There has been considerable speculation about how vigorously the Trump administration will enforce the Foreign Corrupt Practices Act (“FCPA”) given Trump’s past criticism of this law. In 2012, Trump famously called the FCPA a “horrible law”. But thus far senior top officials in the Department of Justice (“DOJ”), the State Department and the U.S. Securities and Exchange Commission have said that strong FCPA enforcement will continue. And there is good reason for this.
According to Forbes, “[e]very year, the World Bank estimates businesses and individuals pay an estimated $1.5 trillion in bribes – the rough equivalent of two percent of global GDP—and a staggering ten times the value of overseas development assistance.” As part of the President Trump’s “America First” vision, the U.S. Department of State and U.S. Agency for International Development have announced that they intend to:
Ensur[e] a Level Playing Field for American Workers and Businesses [by] providing dedicated assistance that fights corruption; promotes rule of law, transparency, and accountability initiatives; and strengthens market-oriented and governance institutions to enable economic reforms. (Emphasis supplied).

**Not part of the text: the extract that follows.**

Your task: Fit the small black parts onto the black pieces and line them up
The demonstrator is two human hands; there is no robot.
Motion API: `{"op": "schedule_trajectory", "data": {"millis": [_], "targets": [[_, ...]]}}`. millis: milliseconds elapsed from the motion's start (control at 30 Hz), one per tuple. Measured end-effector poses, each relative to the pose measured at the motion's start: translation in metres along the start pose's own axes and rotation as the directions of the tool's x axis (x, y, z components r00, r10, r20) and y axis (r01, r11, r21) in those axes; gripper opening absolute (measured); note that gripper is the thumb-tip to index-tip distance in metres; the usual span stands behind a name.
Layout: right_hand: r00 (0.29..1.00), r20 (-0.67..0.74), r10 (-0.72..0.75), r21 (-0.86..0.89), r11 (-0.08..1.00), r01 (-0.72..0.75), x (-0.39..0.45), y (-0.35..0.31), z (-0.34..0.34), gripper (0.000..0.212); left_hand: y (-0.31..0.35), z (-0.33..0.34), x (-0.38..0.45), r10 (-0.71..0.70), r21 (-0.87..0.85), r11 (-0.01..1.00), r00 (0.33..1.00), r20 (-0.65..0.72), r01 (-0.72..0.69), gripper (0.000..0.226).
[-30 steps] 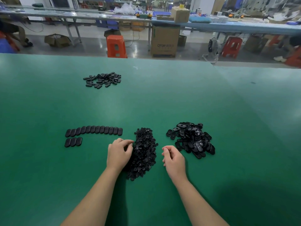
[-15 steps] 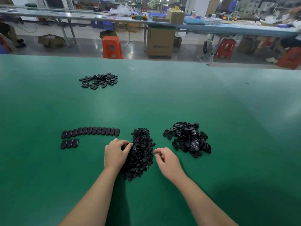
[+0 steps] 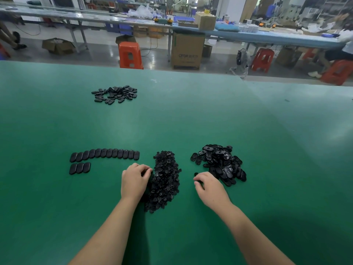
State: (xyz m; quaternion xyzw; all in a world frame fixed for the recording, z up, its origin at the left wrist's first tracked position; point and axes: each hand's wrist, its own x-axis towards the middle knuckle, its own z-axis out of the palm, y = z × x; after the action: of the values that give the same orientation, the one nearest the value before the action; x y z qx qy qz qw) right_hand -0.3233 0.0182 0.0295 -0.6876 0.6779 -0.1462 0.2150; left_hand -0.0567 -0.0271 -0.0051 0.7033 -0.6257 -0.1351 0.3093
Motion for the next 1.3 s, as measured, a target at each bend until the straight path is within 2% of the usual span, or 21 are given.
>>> {"op": "schedule_trajectory", "data": {"millis": [67, 167, 300, 533, 633, 800, 967, 1133, 1300], "targets": [[0.999, -0.047, -0.020, 0.037, 0.999, 0.021, -0.003, 0.000, 0.002, 0.024, 0.000, 0.000, 0.000, 0.005, 0.012, 1.000, 1.000, 0.000, -0.005, 0.013], [0.993, -0.116, 0.038, 0.046, 0.998, -0.033, -0.002, 0.000, 0.001, 0.029, 0.000, 0.000, 0.001, 0.008, 0.021, 1.000, 1.000, 0.003, -0.008, 0.013], [0.985, -0.055, 0.161, -0.039, 0.986, -0.163, 0.005, -0.002, 0.000, 0.045, 0.000, 0.001, 0.000, 0.029, 0.061, 0.998, 1.000, 0.000, -0.029, 0.013], [0.981, -0.036, 0.193, -0.043, 0.980, -0.194, 0.014, -0.006, -0.001, 0.013, -0.001, 0.001, 0.000, 0.052, 0.049, 0.997, 0.999, 0.014, -0.053, 0.012], [0.984, -0.057, 0.171, 0.054, 0.984, -0.168, 0.016, -0.007, 0.001, 0.004, -0.002, 0.002, 0.001, 0.058, 0.040, 0.997, 0.998, 0.024, -0.059, 0.012], [0.961, -0.216, 0.174, 0.315, 0.944, -0.100, 0.012, -0.017, 0.005, 0.011, -0.003, 0.001, 0.001, 0.065, 0.017, 0.998, 0.998, 0.025, -0.066, 0.013], [0.970, -0.154, 0.190, 0.574, 0.816, -0.069, 0.003, -0.025, 0.018, 0.012, -0.002, -0.001, 0.000, 0.050, -0.044, 0.998, 0.998, 0.025, -0.049, 0.013], [0.961, -0.143, 0.236, 0.681, 0.728, -0.078, -0.005, -0.028, 0.028, 0.022, 0.000, -0.003, -0.001, 0.028, -0.087, 0.996, 0.999, 0.026, -0.025, 0.016], [0.953, -0.175, 0.247, 0.652, 0.754, -0.076, -0.007, -0.025, 0.033, 0.027, -0.002, -0.003, -0.003, -0.054, -0.181, 0.982, 0.998, 0.036, 0.060, 0.014]]}}
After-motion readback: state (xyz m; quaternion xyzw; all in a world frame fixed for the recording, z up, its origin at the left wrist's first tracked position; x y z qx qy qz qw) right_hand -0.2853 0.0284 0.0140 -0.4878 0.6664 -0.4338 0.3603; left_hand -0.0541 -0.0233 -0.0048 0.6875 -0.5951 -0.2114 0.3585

FCPA enforcement has never been a partisan issue; the major increase in FCPA prosecutions we have witnessed over the past decade and half occurred under both Republican and Democratic administrations. There is no empirical evidence of a decline in FCPA enforcement activity. In our own anti-corruption practice here in Thailand, we have seen a major increase in FCPA investigations and compliance measures by American and non-American companies since the start of 2017.
Kenneth Blanco, Acting Assistant Attorney General for the Criminal Division the DOJ, said on 10 March 2017 – well into the Trump administration – at the American Bar Association National Institute on White Collar Crime, that FCPA prosecutions:
…are necessary to combat global corruption that stifles economic growth, creates an uneven playing field for businesses and corporations, and threatens the national security of the United States and other civilized nations.
Even if President Trump remains critical of the FCPA because it purportedly “handicaps U.S. businesses”, this does not necessarily mean that FCPA enforcement activity will decline. Many commentators have observed that the administration could seek to level a perceived unequal playing field for U.S. companies by subjecting foreign entities to greater scrutiny and possible prosecution. Doing so, will address any concerns about the FCPA creating an unequal playing field for U.S. companies. It could also lead to another increase in FCPA enforcement activity.